Recorded data:
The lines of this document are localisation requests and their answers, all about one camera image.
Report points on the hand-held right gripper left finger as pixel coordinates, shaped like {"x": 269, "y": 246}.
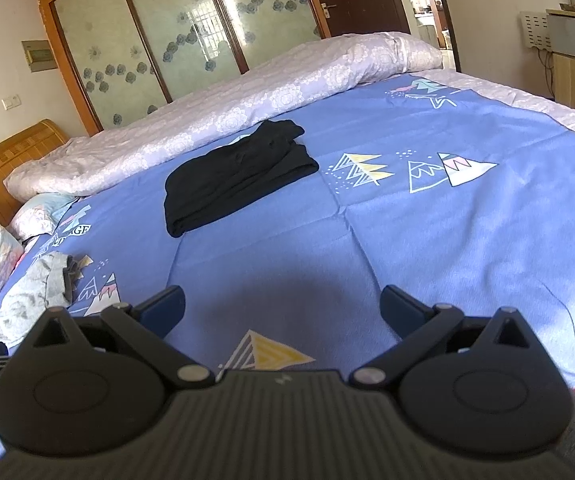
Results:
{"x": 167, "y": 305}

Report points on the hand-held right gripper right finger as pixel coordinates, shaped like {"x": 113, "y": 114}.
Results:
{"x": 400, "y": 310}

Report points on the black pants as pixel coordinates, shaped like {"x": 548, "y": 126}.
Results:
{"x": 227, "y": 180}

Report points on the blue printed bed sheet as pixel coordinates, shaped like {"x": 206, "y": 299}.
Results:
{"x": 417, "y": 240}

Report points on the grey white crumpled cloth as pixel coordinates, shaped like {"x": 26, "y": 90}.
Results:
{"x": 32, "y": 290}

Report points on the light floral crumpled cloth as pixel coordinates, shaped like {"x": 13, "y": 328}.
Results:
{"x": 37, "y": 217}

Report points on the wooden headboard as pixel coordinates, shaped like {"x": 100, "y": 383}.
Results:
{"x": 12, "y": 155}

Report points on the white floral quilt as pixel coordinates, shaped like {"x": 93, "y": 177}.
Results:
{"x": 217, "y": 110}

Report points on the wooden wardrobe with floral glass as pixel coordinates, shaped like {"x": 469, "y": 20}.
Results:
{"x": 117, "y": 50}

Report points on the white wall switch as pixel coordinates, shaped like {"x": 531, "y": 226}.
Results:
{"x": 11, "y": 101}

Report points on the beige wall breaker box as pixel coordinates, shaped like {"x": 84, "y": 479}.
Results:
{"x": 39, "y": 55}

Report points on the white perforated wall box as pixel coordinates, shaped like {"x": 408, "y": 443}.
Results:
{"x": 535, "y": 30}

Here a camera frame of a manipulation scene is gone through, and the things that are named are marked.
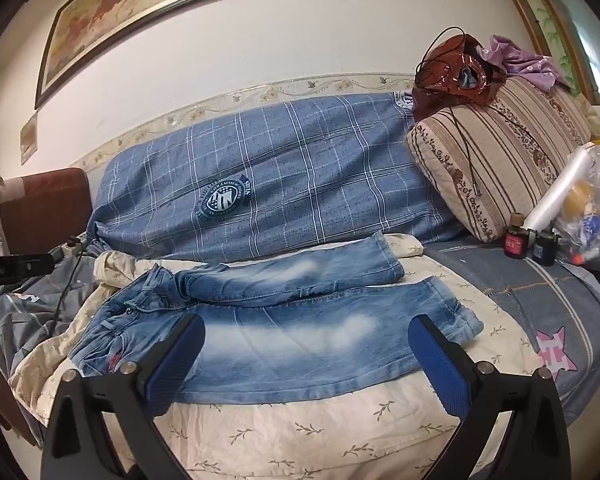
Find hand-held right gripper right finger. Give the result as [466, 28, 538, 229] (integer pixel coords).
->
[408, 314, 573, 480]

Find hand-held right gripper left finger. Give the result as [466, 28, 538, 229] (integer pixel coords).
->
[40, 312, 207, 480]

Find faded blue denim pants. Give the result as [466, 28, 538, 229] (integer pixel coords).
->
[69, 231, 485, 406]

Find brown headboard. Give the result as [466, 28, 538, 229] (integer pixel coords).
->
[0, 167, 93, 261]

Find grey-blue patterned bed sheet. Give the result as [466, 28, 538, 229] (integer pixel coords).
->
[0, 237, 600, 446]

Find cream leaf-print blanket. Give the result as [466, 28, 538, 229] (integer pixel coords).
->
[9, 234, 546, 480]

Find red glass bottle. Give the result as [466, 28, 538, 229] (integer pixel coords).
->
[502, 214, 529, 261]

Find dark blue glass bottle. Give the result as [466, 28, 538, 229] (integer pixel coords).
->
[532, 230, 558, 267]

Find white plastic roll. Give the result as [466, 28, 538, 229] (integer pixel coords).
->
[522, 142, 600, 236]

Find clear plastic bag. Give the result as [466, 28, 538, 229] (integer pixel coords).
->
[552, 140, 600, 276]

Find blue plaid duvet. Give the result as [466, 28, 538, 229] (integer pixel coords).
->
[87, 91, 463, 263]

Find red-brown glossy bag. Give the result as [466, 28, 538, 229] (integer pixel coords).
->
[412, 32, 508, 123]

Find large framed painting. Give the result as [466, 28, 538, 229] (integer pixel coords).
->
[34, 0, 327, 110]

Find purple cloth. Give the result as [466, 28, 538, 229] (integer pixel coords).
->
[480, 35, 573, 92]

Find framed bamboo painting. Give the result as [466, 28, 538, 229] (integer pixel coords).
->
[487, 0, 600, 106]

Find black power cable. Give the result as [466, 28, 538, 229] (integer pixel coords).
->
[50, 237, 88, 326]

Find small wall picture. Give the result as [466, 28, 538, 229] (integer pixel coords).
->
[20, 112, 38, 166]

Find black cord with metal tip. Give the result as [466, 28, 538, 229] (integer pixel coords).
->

Description of the task: Go through the data and return every word of it verbatim, leaving out the pictures.

Written solution:
The lines of this document are localisation requests and their answers, all about one camera image.
Report points on the hand-held right gripper left finger as pixel coordinates, shaped like {"x": 269, "y": 246}.
Results:
{"x": 167, "y": 305}

Report points on the hand-held right gripper right finger as pixel coordinates, shaped like {"x": 113, "y": 114}.
Results:
{"x": 400, "y": 310}

Report points on the black pants as pixel coordinates, shaped like {"x": 548, "y": 126}.
Results:
{"x": 227, "y": 180}

Report points on the blue printed bed sheet as pixel coordinates, shaped like {"x": 206, "y": 299}.
Results:
{"x": 417, "y": 240}

Report points on the grey white crumpled cloth as pixel coordinates, shaped like {"x": 26, "y": 90}.
Results:
{"x": 32, "y": 290}

Report points on the light floral crumpled cloth as pixel coordinates, shaped like {"x": 13, "y": 328}.
Results:
{"x": 37, "y": 217}

Report points on the wooden headboard as pixel coordinates, shaped like {"x": 100, "y": 383}.
Results:
{"x": 12, "y": 155}

Report points on the white floral quilt as pixel coordinates, shaped like {"x": 93, "y": 177}.
Results:
{"x": 217, "y": 110}

Report points on the wooden wardrobe with floral glass as pixel coordinates, shaped like {"x": 469, "y": 20}.
Results:
{"x": 117, "y": 50}

Report points on the white wall switch as pixel coordinates, shaped like {"x": 531, "y": 226}.
Results:
{"x": 11, "y": 101}

Report points on the beige wall breaker box as pixel coordinates, shaped like {"x": 84, "y": 479}.
Results:
{"x": 39, "y": 55}

Report points on the white perforated wall box as pixel coordinates, shaped like {"x": 408, "y": 443}.
Results:
{"x": 535, "y": 30}

Here a camera frame of a manipulation scene is gone through, and the things that are named are marked.
Find hand-held right gripper right finger. Give the result as [466, 28, 538, 229] (integer pixel coords).
->
[408, 314, 573, 480]

Find hand-held right gripper left finger. Give the result as [466, 28, 538, 229] (integer pixel coords).
->
[40, 312, 207, 480]

Find faded blue denim pants. Give the result as [466, 28, 538, 229] (integer pixel coords).
->
[69, 231, 485, 406]

Find brown headboard. Give the result as [466, 28, 538, 229] (integer pixel coords).
->
[0, 167, 93, 261]

Find grey-blue patterned bed sheet. Give the result as [466, 28, 538, 229] (integer pixel coords).
->
[0, 237, 600, 446]

Find cream leaf-print blanket. Give the result as [466, 28, 538, 229] (integer pixel coords).
->
[9, 234, 546, 480]

Find red glass bottle. Give the result as [466, 28, 538, 229] (integer pixel coords).
->
[502, 214, 529, 261]

Find dark blue glass bottle. Give the result as [466, 28, 538, 229] (integer pixel coords).
->
[532, 230, 558, 267]

Find white plastic roll. Give the result as [466, 28, 538, 229] (integer pixel coords).
->
[522, 142, 600, 236]

Find clear plastic bag. Give the result as [466, 28, 538, 229] (integer pixel coords).
->
[552, 140, 600, 276]

Find blue plaid duvet. Give the result as [466, 28, 538, 229] (integer pixel coords).
->
[87, 91, 463, 263]

Find red-brown glossy bag. Give the result as [466, 28, 538, 229] (integer pixel coords).
->
[412, 32, 508, 123]

Find large framed painting. Give the result as [466, 28, 538, 229] (integer pixel coords).
->
[34, 0, 327, 110]

Find purple cloth. Give the result as [466, 28, 538, 229] (integer pixel coords).
->
[480, 35, 573, 92]

Find framed bamboo painting. Give the result as [466, 28, 538, 229] (integer pixel coords).
->
[487, 0, 600, 106]

Find black power cable. Give the result as [466, 28, 538, 229] (integer pixel coords).
->
[50, 237, 88, 326]

Find small wall picture. Give the result as [466, 28, 538, 229] (integer pixel coords).
->
[20, 112, 38, 166]

Find black cord with metal tip. Give the result as [466, 28, 538, 229] (integer pixel coords).
->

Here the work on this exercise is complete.